# Latest Addition



## TheCableGuy (Feb 22, 2005)

I picked this little guy of from my lfs for free...yes free.
They had just received a whole bunch of wolf's and snakeheads, and didn't have the room for him. Someone had already 'reserved' this little guy and put a deposit on him, but disappeared and never returned the call's from the lfs. 
I've had him for 2 weeks now, and he isn't shy at all.
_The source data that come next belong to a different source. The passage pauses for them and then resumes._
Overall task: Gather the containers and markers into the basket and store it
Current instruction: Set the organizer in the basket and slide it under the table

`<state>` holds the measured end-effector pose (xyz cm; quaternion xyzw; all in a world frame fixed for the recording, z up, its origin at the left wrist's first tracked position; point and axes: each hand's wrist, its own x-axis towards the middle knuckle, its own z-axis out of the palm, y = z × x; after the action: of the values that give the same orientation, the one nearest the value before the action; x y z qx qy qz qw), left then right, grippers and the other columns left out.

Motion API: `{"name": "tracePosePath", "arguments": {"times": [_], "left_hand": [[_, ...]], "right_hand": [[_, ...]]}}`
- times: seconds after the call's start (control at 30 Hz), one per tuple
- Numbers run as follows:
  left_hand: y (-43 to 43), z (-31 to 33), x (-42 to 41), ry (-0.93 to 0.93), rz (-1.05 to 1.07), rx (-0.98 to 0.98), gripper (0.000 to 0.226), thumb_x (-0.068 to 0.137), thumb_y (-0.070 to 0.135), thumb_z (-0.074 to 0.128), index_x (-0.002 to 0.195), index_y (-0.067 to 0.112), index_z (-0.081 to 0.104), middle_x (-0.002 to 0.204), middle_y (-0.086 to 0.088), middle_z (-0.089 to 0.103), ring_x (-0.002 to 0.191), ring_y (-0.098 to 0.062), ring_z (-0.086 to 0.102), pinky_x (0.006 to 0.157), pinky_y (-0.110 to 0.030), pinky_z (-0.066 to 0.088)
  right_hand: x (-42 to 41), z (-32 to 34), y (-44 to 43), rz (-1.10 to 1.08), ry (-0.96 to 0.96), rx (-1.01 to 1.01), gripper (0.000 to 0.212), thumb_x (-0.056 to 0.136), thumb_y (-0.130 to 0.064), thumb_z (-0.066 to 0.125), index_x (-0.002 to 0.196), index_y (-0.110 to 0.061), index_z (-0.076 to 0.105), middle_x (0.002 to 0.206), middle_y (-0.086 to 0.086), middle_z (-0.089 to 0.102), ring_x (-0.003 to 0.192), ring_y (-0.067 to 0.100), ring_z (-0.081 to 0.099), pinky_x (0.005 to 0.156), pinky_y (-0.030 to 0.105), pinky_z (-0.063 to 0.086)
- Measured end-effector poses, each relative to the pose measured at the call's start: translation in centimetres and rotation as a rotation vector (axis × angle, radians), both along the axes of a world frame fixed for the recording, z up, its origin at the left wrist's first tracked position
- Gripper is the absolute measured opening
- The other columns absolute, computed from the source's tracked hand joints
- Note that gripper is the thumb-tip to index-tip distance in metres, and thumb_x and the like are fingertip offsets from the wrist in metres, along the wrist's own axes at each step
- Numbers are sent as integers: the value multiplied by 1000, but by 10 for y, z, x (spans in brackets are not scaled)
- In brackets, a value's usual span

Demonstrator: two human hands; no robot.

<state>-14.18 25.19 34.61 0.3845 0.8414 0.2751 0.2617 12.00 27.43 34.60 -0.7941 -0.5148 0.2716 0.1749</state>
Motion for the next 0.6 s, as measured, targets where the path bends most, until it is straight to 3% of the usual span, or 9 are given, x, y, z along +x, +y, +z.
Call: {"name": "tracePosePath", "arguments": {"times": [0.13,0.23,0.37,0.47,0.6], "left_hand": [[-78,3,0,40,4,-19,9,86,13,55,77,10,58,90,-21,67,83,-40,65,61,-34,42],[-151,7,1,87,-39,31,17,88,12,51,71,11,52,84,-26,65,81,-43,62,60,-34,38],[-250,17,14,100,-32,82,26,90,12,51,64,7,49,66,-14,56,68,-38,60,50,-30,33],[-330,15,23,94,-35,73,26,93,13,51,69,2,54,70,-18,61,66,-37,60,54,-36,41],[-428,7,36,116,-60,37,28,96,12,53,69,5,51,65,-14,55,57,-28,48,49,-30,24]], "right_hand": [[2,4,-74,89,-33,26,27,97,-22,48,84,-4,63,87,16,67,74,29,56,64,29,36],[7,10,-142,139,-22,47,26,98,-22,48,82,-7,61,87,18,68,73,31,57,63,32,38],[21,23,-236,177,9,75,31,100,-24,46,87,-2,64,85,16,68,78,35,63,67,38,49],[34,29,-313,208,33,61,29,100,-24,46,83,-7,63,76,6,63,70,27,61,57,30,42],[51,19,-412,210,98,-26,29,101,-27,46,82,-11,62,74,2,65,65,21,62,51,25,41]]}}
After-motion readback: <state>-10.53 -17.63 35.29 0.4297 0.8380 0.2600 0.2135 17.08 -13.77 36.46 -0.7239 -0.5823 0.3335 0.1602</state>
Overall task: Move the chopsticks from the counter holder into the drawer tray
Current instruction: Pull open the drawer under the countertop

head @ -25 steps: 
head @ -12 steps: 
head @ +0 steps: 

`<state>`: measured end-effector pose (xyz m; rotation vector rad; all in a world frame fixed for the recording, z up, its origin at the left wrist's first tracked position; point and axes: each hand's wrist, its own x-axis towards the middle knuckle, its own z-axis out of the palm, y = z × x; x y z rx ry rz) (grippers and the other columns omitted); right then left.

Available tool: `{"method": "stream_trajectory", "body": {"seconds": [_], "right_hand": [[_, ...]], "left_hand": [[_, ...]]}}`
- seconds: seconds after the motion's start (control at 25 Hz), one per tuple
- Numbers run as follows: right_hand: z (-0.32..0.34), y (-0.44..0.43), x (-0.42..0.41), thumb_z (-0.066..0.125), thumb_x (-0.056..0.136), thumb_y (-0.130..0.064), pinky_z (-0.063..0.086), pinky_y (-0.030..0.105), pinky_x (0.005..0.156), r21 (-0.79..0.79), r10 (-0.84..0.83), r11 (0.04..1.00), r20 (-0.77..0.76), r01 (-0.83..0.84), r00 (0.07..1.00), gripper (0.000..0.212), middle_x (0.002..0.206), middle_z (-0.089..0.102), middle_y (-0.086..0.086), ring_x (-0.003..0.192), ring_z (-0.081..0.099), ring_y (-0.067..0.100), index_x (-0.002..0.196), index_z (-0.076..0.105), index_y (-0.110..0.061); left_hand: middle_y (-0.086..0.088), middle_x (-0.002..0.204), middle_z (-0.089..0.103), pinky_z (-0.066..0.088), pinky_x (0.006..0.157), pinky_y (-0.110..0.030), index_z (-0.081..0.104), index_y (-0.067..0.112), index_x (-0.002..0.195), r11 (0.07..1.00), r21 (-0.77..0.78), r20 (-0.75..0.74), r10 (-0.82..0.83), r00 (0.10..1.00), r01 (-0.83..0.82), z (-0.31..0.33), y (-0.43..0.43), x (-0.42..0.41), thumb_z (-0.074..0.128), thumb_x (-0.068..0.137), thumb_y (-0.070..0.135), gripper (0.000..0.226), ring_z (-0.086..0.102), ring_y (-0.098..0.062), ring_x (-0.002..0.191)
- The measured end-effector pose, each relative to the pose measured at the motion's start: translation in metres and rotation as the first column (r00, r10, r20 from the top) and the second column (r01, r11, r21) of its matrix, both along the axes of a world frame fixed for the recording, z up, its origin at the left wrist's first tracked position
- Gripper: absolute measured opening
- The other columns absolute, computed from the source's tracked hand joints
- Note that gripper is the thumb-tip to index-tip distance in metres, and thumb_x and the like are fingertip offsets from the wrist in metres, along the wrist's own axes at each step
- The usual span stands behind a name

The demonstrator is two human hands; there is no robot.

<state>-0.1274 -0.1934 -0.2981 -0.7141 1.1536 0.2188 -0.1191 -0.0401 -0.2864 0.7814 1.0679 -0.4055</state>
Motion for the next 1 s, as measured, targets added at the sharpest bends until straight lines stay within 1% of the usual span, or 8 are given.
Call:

Hits fillets and shrimp on the way down, and even chased my fingers around a few times (but of course wouldn't do it for the camera).
I think I'll be keeping him solo, as he's always been solo and may not enjoy company.


----------



## 1rhom (Nov 6, 2009)

where is your lfs?


----------



## TheCableGuy (Feb 22, 2005)

1rhom said:


> where is your lfs?


In Blainville.
The kid who works there (father is the owner) knows very little about his fish. Has a P-Bass (6") in a 25g with a pike chichlid(8"), and 2 red severums (4" & 5"). All he really cares about are his snakeheads and wolfish.


----------



## NakedSavage (Apr 9, 2008)

Nice score!


----------



## bigshawn (Dec 29, 2005)

nice good color


----------



## Ibanez247 (Nov 9, 2006)

Cant beat free. Nice little red.


----------



## Da' Manster! (Sep 1, 2009)

good looking red you got there, Cableguy!..It's cool you got him for free!..He rocks like a CHICAGO concert!!!...


----------